TIEMPO RECOBRADO
El arte no tiene fronteras ni se puede valorar desde las ideologías. Va mucho más allá de la corrección política y golpea nuestra sensibilidad
BELA Bartok estrenó su suite ‘El mandarín milagroso’ en Colonia en 1926. El público pateaba en la sala, abucheaba a la orquesta y lanzaba gritos de indignación. La prensa pidió al día siguiente su suspensión, a lo que accedió Konrad Adenauer, a la sazón alcalde de la ciudad. La pieza fue calificada de salvaje e infernal.
‘El mandarín milagroso’ había sido concebida por Bartok a partir de un relato de Menyhert Lengyel, publicado en 1917 en una revista literaria. Su autor lo calificó de «pantomima grotesca». El compositor húngaro leyó el texto y decidió ponerle música para ballet años después.
Bartok utilizó una escala atonal que hería los oídos del público, que no estaba acostumbrado a esos sonidos tan desconcertantes. Pero lo que provocó el rechazo de los espectadores era la historia de Lengyel. Comienza con la irrupción en escena de unos bailarines que representan a tres ladrones que obligan a una prostituta a seducir a los viandantes que pasan por su guarida para robarles.
La mujer cumple con esas exigencias y entabla relación con un libertino, que no tiene dinero y es expulsado por los malhechores. Luego seduce a un tímido muchacho, que es increpado y golpeado porque tampoco puede pagar a la prostituta. Por último, entra en escena un mandarín, que se excita y salta sobre ella. Los ladrones le roban, le golpean, le apuñalan y acaban por asesinarlo después de consumar el acto sexual. Tras su muerte, el cuerpo del mandarín empieza a brillar con una misteriosa luz azul.
El ballet, que dura solamente media hora, está repleto de alusiones sexuales explícitas, ya que Bartok quería representar el poder de los impulsos y la relación entre el amor y la muerte. El mandarín expira tras experimentar el orgasmo y el escenario queda sumido en la oscuridad. La reacción de los espectadores fue violenta y Bartok tuvo que abandonar el teatro sin ser visto. Años más tarde, huiría de Hungría tras ser acusado de un arte degenerado.
Para la crítica de su tiempo, la obra era una provocación, una inmoralidad que vulneraba las reglas del buen gusto. Hoy también se la hubiera tachado de políticamente incorrecta y las feministas habrían puesto el grito en el cielo.
Vista un siglo después, la suite de Bartok no sólo es una genialidad, con una música perturbadora, sino que además es un retrato implacable de la fuerza de las pulsiones. Una bofetada a la sociedad bienpensante y a un puritanismo que resurge disfrazado de progresía.
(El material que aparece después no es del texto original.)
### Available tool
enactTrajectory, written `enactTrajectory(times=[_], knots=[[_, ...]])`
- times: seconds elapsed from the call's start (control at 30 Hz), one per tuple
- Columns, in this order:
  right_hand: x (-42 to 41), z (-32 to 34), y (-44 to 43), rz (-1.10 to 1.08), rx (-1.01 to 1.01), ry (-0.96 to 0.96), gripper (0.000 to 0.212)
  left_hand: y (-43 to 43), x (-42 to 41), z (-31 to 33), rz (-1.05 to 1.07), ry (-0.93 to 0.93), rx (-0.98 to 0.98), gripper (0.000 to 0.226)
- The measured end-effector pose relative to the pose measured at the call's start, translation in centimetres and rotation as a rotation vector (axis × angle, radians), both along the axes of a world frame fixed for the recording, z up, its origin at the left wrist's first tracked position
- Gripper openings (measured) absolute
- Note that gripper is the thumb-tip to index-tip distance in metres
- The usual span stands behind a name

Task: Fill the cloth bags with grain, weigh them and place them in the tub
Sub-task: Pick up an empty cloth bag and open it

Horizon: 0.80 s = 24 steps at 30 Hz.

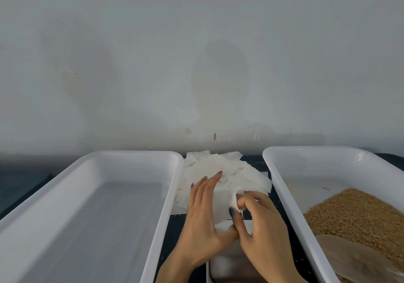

El arte no tiene fronteras ni se puede valorar desde las ideologías. Va mucho más allá de la corrección política y golpea nuestra sensibilidad. Y, tanto antes como ahora, provoca reacciones de intolerancia en quienes ven atacadas sus convicciones. Bartok consigue en esta obra demostrar que la línea entre lo grotesco y lo sublime es demasiado tenue.